Gene Amdahl would have loved to see them.
Before ROM, there's a step where HBM for weights is replaced with Flash or Optane (but still high bandwidth, on top of the chip) and KV cache lives in SRAM - for small batch sizes, that would actually be decently cheap. In this case, even if weights change weekly, it's not a big deal at all.
Chain of thought type operations is in this "niche".
Also anything where the value is in the follow up chat not the one shot.

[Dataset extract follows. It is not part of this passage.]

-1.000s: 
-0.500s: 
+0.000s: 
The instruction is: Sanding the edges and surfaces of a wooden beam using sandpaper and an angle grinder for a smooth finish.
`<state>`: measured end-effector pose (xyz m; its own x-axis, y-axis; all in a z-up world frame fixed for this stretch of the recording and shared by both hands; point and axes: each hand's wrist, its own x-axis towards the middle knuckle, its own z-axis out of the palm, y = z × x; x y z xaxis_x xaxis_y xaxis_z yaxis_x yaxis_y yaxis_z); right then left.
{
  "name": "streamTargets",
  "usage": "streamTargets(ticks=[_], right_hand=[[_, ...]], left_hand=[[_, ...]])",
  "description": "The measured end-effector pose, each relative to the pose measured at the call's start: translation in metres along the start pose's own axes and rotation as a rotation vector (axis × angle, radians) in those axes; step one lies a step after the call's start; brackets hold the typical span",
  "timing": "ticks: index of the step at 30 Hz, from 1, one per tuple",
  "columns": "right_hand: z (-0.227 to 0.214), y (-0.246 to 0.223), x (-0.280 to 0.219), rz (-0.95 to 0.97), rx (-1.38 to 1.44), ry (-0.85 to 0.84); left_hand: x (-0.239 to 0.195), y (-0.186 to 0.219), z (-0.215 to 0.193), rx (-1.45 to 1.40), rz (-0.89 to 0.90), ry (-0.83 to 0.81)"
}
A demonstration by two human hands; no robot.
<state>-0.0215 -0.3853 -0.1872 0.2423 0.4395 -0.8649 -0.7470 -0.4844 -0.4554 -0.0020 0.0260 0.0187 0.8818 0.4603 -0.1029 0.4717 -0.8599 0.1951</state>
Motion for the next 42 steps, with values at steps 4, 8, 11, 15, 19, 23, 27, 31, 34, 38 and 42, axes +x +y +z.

They also have a very limited use case... if things ever shift away from LLM's and into another form of engineering that their hardware does not support, what are they going to do? Just keep deploying hardware?
Slippery slope.
Trains has no other sensible interpretation in the context of LLM models. My impression was that they trained the models to be better than the models trained by GPUs, presumably because they trained faster and managed to train for longer than Meta, but this interpretation was far from the content.
Also interesting to see the ommission of deepinfra from the price table, presumably because it would be cheaper than Cerebras, though I didnt even bother to check at that point because I hate these cheap clickbaity pieces that attempt to enrich some player at the cost of everyone’s time or money.
Good luck with their IPO. We need competition but we dont need confusion.
^ the entirety of it
As always, it is about TCO, not who can make the biggest monster chip.